ST. GEORGE — Former Dixie State University student and former Army Ranger Kris “Tonto” Paronto, one of the central figures in the highly politicized events surrounding the firefight that took place at the U.S. Consulate compound in Benghazi, Libya, Sept. 11, 2012, returned to DSU Monday to speak about his experience to a packed ballroom at the Gardner Center.
Even in the midst of the carnage at the consulate, when Paronto first saw the attack on the diplomatic compound three-quarters of a mile away, as bullets streaked red-hot through the Libyan night, he still saw beauty. When he arrived at the central compound later that night and saw the fire surrounding the building, he said, he had never seen colors so vivid.
Paronto and his former team of security contractors co-wrote the book “13 Hours” — now a feature film — with author Mitchell Zukoff to tell their story and to dispel the rumors and inaccuracies that surround the events of that night, Paronto said. There has been so much politicizing of the story from both sides of the political aisle that he and his former team decided to speak up.
Paronto took the stage to a standing ovation. A relaxed and engaging speaker, he recounted the events in Benghazi over the course of an hour. His story was at once serious and grim but also often humorous, spiritual and hopeful.
One aspect that is rarely spoken about that night, Paronto said, is the positive side of it. Despite the bloodshed and loss of life, there were also heroism, self-sacrifice and faith — faith in your brothers, faith in God and faith that you are where you are supposed to be, he said. His own faith was what helped him see the beauty and what helped him get through the worst moments of that night.
“It just needs to be remembered as an inspirational story,” he said. “It’s not a political story. Politicians turn it into a political story, and they still are. They forget the honor and courage that was displayed that night. That’s what needs to be remembered from it.”
The decision to write the book was not an easy one. All of the co-authors lost their government-contracted jobs when they committed to telling their story, but that was a sacrifice they felt was necessary. Their friends had died during the battle and yet the issue had become a political football, he said.
Paronto and his team have been called liars by people who were not there or who were far removed from the action, he said. His anger has mostly subsided but it still bothers him when politicians or journalists use Benghazi to create a false narrative.

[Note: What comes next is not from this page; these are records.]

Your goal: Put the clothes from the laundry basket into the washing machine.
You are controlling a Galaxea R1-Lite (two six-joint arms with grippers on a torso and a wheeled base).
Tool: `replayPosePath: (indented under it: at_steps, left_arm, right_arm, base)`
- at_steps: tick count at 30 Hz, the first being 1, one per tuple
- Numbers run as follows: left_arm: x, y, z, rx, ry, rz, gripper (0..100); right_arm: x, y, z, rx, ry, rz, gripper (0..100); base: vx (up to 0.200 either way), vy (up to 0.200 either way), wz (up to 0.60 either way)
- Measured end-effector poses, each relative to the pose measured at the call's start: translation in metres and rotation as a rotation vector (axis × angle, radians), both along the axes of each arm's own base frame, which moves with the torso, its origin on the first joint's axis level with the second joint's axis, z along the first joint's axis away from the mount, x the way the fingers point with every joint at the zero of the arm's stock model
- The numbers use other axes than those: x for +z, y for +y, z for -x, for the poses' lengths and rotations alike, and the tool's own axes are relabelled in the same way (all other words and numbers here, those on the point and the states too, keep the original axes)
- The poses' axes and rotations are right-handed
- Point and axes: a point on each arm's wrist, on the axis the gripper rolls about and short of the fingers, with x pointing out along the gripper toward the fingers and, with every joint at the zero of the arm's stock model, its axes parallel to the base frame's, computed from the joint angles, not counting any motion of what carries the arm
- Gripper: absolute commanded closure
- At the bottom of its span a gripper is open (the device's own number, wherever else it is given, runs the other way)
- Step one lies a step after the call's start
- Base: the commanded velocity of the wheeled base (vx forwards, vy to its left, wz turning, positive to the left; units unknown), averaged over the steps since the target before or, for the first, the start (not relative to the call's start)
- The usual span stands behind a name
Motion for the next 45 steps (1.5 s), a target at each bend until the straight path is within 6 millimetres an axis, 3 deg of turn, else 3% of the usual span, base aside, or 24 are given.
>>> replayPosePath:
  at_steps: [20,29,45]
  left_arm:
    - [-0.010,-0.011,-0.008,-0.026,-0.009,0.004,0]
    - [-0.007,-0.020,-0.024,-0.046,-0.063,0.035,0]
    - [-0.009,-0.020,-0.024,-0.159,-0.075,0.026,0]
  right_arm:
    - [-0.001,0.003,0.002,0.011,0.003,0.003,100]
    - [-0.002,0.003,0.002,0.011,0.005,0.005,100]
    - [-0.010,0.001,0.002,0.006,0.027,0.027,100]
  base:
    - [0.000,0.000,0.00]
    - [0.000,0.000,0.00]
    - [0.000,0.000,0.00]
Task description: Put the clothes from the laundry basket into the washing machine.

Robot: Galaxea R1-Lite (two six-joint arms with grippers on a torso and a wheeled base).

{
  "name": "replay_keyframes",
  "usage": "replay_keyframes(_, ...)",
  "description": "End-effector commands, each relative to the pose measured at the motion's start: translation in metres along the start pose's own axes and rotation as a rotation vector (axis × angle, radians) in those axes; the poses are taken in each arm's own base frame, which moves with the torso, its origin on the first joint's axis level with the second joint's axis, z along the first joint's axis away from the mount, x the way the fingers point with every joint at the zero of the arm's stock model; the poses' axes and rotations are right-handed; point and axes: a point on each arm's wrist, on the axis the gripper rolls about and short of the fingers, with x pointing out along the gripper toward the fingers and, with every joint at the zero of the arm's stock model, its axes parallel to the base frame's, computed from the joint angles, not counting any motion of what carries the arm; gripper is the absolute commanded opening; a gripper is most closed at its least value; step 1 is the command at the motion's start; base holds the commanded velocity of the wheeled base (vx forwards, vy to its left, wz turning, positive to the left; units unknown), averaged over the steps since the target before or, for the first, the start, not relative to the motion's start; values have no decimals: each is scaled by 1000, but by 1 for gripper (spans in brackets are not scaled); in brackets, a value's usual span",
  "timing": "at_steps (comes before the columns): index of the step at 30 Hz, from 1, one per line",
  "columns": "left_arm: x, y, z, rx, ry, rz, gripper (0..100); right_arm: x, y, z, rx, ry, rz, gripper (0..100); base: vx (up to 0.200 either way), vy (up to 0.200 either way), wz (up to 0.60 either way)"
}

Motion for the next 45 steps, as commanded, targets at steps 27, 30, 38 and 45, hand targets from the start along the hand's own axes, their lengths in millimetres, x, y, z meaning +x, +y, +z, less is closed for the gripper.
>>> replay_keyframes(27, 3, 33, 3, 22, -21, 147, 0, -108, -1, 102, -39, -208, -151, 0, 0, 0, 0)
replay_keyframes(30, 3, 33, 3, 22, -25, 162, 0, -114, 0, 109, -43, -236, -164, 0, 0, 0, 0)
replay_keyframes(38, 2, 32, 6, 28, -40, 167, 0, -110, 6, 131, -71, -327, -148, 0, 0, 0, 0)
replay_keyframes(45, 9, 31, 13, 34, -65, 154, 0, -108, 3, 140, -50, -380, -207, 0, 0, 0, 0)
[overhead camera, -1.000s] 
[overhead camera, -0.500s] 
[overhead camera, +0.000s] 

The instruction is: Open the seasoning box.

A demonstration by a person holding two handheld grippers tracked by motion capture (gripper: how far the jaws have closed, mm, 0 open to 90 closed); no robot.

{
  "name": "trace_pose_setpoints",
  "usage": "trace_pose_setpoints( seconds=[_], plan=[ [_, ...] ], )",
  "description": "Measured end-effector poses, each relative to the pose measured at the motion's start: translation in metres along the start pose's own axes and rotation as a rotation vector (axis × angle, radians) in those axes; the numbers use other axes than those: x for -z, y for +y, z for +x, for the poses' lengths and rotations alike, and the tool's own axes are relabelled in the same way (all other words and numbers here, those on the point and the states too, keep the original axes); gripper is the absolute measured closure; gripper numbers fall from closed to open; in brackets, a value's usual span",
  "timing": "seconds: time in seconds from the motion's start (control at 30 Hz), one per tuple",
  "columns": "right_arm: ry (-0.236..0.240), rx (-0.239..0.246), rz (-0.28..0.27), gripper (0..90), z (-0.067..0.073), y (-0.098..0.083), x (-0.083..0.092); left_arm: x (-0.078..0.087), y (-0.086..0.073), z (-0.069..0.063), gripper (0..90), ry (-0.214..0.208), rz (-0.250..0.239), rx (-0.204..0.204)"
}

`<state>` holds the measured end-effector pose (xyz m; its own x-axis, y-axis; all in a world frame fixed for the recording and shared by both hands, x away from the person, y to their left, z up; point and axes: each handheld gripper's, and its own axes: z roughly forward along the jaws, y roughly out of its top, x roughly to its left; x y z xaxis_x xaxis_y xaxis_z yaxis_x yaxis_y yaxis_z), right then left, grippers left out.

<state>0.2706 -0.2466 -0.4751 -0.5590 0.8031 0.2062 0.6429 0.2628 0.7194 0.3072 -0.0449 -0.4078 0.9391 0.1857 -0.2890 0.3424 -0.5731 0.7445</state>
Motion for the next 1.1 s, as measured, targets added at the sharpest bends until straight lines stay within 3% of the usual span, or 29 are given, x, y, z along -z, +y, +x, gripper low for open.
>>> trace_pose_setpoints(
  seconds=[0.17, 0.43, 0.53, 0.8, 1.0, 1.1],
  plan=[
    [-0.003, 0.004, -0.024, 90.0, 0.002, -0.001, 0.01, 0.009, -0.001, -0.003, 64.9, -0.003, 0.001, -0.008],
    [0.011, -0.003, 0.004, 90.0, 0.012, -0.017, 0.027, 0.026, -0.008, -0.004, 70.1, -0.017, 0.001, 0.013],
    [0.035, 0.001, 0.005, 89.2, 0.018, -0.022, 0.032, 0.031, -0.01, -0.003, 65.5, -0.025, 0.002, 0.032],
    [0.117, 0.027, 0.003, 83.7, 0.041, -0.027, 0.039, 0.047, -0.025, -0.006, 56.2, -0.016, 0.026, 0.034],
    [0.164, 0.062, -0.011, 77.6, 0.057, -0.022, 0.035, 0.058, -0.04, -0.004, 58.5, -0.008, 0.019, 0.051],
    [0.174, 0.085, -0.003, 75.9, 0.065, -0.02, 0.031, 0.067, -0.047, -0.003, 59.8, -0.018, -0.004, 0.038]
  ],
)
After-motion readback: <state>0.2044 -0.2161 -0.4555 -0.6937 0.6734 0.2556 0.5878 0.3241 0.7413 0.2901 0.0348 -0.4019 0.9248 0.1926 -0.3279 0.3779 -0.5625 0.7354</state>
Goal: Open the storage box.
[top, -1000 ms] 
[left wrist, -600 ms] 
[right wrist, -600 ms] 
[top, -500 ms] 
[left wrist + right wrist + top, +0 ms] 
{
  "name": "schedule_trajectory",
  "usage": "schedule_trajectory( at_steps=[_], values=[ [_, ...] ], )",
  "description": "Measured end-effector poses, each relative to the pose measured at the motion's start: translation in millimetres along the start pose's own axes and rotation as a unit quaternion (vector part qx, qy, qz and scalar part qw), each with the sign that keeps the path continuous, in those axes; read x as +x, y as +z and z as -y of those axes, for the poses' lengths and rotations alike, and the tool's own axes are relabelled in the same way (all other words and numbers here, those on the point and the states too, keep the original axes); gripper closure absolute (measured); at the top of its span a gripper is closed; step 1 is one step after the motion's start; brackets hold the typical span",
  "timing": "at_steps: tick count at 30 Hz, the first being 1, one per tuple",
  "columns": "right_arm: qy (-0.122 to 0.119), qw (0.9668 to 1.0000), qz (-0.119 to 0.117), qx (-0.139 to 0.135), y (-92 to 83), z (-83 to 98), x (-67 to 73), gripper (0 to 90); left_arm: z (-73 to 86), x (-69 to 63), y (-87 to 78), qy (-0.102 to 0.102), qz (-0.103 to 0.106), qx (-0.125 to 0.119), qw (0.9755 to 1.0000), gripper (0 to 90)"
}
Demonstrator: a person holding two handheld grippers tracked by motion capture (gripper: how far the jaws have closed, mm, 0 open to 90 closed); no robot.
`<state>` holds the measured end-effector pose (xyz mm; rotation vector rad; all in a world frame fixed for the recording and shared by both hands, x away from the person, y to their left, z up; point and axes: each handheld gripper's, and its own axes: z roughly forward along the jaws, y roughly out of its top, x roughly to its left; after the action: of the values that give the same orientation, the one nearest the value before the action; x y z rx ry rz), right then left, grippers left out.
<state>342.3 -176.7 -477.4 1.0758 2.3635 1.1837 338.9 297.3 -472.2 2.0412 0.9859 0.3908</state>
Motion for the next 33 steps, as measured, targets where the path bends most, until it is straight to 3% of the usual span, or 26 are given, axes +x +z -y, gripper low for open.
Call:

Both he and his brothers in arms don’t want the book or the movie to be political, he said.
“We, as the guys on the ground, are going to stay middle-of-the-road … bullets don’t care if you’re Republican or Democrat,” Paronto said. “They kill you nonetheless.”
Author Mitchell Zukoff is a staunch Democrat, Paronto said, while Paronto is a Republican. Despite their political differences, their goals were the same: to write a book that told the story without political overtones that depicted what the soldiers experienced during that night. Michael Bay, the movie’s director, also strove to present a nonpolitical version of the events, he said.
Let Hillary and Trump play games with the issue, Paronto said, but the truth is the truth.
One of the key points that has become politically charged revolves around whether or not Paronto and his team were ordered to stand down that night. The top CIA official, “Bob” (a pseudonym), who was in charge of the annex, did tell them to stand down, Paronto said. Whether or not that order came from a higher chain of command is speculation and Paronto said that he and his team have no interest in theorizing where the order came from. But on that night, “Bob” did tell them to stand down, he said.
“Who are people going to believe?” he said. “Are you going to believe the guys on the ground that are actually giving themselves and are willing to die for somebody else or are you going to believe the bureaucrats?”
“We can’t turn it into anything else but just what we saw,” he said.
After his talk, Jordon Sharp, DSU director of Student Involvement and Leadership, presented Paronto — a former walk-on football player for the then-Dixie State College — with a display case containing a red football jersey with the number 9 from his playing days, a football, a Dixie “D” and a black-and-white photo of the team. Paronto played for Dixie in the early ’90s and graduated with an associate degree in 1992.
If there is one takeaway from that night, Paronto said, it is this: There are still those willing to sacrifice themselves, there are still those who know the value of honor and there are still those who are not self-absorbed and are willing to put others before themselves.
That, he said, is what people need to remember when they think of Benghazi.
According to the book “13 Hours,” the events in Benghazi began on the night of Sept. 11, 2012, when Islamic militants attacked the U.S. Consulate compound in Libya. Paronto and his team of private security contractors working for the CIA at the nearby annex eventually fought their way to the compound and rescued several government employees working there. Ambassador J. Christopher Stevens and Information Officer Sean Smith both died as a result of the attack on the compound. Paronto and his team fought their way back to the CIA annex where a 13-hour firefight ensued. Security contractors and former Navy SEALs, Tyrone Woods and Glen Doherty, perished during the annex battle. On the morning of Sept. 12, the remaining soldiers and government employees were able to evacuate to safety.